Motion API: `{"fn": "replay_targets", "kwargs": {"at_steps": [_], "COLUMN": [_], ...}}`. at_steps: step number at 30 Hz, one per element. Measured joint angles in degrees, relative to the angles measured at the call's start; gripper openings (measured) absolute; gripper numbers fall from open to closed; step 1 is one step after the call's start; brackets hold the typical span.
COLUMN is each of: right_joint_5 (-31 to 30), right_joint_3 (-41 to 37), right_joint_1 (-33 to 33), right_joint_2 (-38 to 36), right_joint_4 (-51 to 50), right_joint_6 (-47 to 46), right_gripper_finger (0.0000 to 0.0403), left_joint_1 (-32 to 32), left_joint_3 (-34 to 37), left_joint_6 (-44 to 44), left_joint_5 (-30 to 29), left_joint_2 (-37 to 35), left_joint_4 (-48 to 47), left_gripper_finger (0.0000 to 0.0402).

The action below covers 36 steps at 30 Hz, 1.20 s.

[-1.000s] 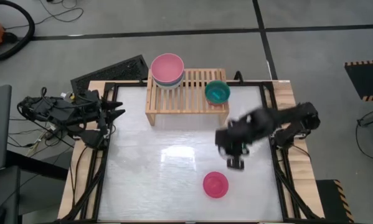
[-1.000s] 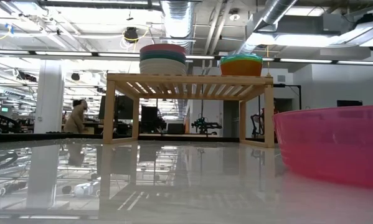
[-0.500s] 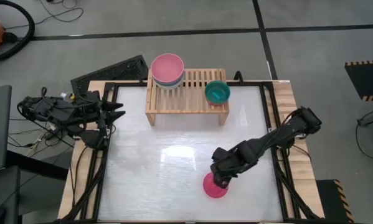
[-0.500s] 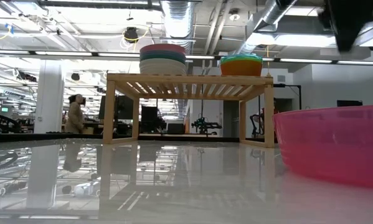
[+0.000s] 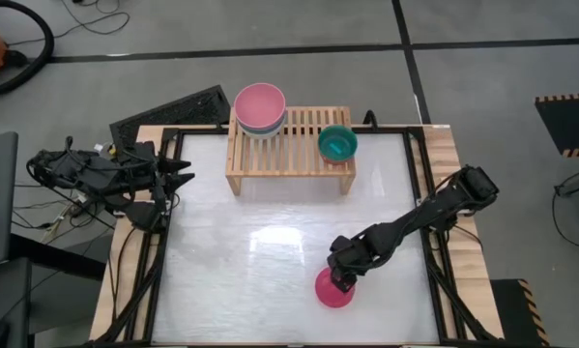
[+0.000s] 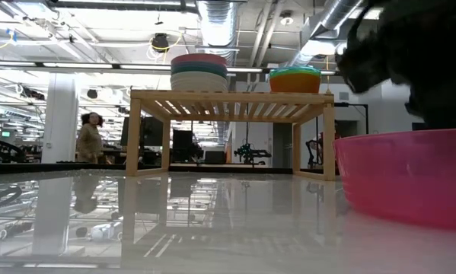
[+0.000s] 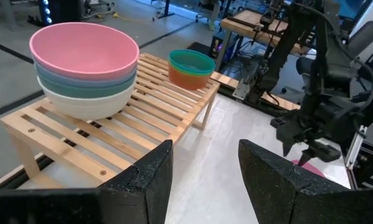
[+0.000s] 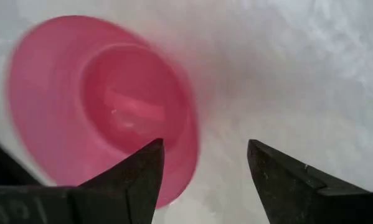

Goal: Place and stack bowls onto a shelf
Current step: Stack the small pink bowl on top of the small blue bowl

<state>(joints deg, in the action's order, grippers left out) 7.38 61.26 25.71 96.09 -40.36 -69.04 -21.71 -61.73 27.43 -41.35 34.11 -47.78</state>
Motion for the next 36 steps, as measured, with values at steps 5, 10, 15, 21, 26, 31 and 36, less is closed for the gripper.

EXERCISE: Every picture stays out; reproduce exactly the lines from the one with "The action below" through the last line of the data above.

TASK RESPONSE:
The action below covers 36 steps at 30 Hz, 1.20 s.

[-1.000s] 
[-1.000s] 
[-0.500s] 
[-0.500s] 
[+0.000s] 
[+0.000s] 
[+0.000s] 
[+0.000s] 

Goal: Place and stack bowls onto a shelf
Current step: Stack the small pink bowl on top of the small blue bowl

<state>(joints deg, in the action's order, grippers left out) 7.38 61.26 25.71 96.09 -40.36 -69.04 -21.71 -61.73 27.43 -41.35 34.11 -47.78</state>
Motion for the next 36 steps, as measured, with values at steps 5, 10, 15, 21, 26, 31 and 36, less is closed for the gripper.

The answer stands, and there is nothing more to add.